(Beginning of DATASET RECORDS)
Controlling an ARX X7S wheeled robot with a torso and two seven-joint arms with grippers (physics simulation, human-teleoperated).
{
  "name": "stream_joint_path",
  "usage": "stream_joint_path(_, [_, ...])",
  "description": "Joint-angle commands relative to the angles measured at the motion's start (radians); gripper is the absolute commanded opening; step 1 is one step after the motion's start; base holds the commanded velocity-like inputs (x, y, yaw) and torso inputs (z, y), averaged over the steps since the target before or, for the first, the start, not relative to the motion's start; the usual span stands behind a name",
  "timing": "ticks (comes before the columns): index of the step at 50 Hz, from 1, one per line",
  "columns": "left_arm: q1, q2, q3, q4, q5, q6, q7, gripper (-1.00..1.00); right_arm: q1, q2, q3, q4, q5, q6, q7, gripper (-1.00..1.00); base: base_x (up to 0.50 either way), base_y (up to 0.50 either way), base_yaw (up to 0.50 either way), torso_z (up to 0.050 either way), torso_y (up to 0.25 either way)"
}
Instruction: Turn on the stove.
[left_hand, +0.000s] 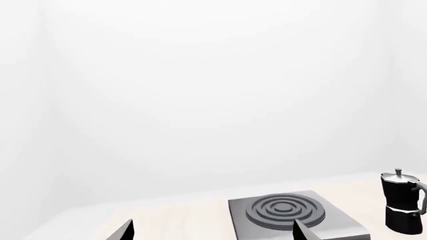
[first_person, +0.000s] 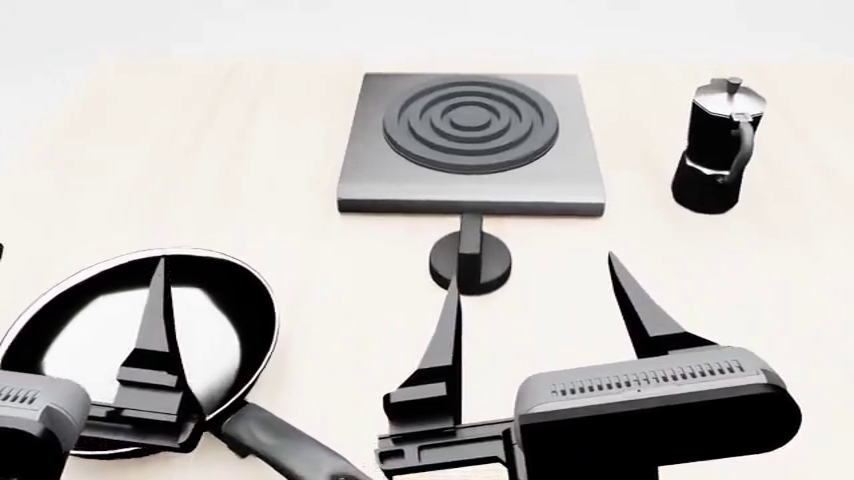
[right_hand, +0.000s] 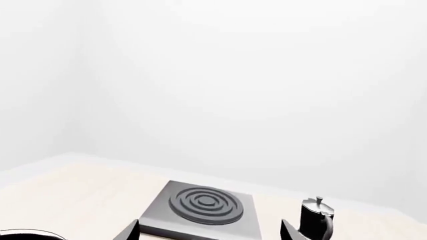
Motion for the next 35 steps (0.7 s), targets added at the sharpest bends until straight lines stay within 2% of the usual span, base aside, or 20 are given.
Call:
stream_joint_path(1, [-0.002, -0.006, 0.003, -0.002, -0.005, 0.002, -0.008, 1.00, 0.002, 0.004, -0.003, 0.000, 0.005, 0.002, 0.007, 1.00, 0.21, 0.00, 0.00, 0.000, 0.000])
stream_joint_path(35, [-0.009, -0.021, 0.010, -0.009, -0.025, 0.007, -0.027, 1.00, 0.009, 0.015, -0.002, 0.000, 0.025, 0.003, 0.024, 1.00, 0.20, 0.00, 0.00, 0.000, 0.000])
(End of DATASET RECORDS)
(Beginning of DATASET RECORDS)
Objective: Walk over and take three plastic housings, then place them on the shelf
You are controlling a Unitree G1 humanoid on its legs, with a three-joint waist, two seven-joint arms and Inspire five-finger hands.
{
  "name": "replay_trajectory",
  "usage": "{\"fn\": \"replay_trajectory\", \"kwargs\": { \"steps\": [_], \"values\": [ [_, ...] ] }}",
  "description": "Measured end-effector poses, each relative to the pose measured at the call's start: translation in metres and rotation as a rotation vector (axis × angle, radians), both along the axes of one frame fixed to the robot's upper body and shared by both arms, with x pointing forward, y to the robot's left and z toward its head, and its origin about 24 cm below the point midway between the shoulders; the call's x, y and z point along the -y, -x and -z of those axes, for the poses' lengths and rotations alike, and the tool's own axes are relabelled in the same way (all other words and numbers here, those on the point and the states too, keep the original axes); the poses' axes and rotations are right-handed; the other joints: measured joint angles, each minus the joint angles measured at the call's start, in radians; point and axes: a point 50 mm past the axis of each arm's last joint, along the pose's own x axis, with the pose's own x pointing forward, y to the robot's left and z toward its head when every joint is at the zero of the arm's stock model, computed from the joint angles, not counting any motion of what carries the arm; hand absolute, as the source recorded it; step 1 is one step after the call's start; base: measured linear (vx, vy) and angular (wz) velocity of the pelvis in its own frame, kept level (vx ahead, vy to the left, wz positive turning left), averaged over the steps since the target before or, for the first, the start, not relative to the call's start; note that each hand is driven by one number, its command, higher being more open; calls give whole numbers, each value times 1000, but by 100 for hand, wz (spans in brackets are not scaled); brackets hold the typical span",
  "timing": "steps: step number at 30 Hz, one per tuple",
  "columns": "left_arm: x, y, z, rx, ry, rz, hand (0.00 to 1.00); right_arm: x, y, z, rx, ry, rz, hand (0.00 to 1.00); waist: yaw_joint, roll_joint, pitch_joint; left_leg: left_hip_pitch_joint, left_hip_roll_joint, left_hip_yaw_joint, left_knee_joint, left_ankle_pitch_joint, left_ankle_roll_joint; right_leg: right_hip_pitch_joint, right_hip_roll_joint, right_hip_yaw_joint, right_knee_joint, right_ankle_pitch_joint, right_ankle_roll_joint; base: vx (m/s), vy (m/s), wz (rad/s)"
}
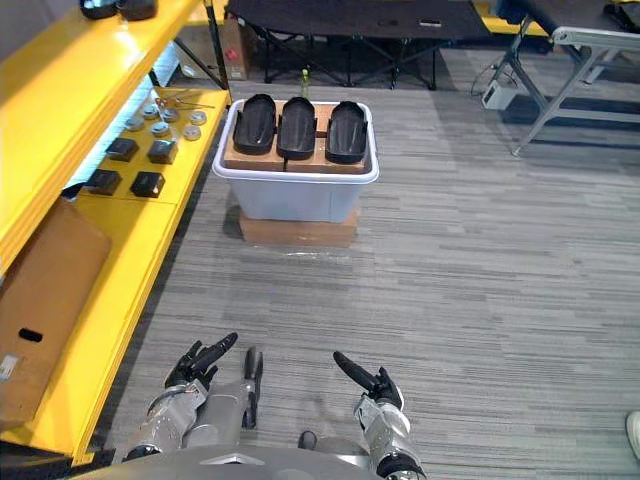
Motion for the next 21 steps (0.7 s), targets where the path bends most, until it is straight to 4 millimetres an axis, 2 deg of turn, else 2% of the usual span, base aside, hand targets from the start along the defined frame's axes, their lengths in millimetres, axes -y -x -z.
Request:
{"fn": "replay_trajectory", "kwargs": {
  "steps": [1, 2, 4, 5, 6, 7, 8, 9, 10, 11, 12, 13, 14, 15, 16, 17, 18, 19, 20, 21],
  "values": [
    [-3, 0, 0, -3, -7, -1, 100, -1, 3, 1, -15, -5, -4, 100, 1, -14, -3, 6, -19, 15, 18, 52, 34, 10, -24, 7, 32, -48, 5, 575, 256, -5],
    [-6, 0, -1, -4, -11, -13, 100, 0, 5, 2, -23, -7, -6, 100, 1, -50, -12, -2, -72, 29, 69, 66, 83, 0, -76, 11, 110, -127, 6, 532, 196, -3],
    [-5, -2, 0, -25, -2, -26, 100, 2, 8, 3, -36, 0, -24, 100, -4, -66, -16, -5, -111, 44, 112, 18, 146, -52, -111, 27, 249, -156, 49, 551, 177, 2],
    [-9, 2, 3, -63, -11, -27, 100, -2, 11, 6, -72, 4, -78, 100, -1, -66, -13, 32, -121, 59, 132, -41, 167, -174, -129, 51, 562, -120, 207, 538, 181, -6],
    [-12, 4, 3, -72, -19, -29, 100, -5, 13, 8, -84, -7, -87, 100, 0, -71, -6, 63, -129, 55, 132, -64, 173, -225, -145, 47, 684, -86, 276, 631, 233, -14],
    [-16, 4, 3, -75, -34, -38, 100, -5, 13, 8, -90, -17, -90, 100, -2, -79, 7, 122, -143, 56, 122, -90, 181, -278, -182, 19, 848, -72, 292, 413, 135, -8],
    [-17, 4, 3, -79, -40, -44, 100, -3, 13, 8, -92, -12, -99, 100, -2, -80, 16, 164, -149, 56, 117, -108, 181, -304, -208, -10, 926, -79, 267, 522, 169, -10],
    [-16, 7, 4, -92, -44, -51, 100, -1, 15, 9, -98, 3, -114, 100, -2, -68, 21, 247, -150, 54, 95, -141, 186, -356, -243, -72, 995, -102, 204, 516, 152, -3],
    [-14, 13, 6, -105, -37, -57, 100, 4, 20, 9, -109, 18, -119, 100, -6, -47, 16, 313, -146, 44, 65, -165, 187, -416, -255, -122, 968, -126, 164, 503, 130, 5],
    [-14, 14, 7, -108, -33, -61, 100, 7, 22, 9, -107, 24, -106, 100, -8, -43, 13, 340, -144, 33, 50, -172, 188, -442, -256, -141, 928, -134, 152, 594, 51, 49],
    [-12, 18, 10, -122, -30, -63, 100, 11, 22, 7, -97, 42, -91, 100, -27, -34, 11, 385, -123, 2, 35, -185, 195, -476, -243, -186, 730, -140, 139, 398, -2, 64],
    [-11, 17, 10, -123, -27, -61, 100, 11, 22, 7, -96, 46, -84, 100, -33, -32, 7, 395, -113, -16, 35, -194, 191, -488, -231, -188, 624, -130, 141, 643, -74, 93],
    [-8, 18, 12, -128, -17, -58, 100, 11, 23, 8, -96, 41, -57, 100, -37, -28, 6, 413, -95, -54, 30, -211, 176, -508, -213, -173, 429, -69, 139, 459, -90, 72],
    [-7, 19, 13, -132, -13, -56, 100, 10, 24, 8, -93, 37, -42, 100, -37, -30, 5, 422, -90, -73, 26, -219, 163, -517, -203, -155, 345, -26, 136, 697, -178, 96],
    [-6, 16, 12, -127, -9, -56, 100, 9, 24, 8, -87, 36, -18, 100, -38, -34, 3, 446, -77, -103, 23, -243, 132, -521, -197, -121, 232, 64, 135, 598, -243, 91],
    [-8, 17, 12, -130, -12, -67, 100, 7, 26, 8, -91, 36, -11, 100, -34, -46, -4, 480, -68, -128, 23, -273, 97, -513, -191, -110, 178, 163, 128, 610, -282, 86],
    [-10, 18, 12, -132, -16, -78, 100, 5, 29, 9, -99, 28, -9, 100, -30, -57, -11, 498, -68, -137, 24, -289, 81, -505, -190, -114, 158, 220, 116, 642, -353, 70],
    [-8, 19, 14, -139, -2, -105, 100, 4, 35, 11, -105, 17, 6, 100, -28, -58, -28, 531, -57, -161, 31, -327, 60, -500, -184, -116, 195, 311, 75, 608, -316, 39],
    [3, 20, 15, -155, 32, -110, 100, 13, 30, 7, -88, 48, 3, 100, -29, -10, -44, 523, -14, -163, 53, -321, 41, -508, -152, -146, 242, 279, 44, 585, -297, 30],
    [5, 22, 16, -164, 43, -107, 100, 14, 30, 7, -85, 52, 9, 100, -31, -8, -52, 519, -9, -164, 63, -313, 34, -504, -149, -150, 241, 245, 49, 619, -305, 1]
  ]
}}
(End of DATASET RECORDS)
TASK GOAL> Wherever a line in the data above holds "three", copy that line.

REPLY TO THE EXERCISE>
Objective: Walk over and take three plastic housings, then place them on the shelf
You are controlling a Unitree G1 humanoid on its legs, with a three-joint waist, two seven-joint arms and Inspire five-finger hands.

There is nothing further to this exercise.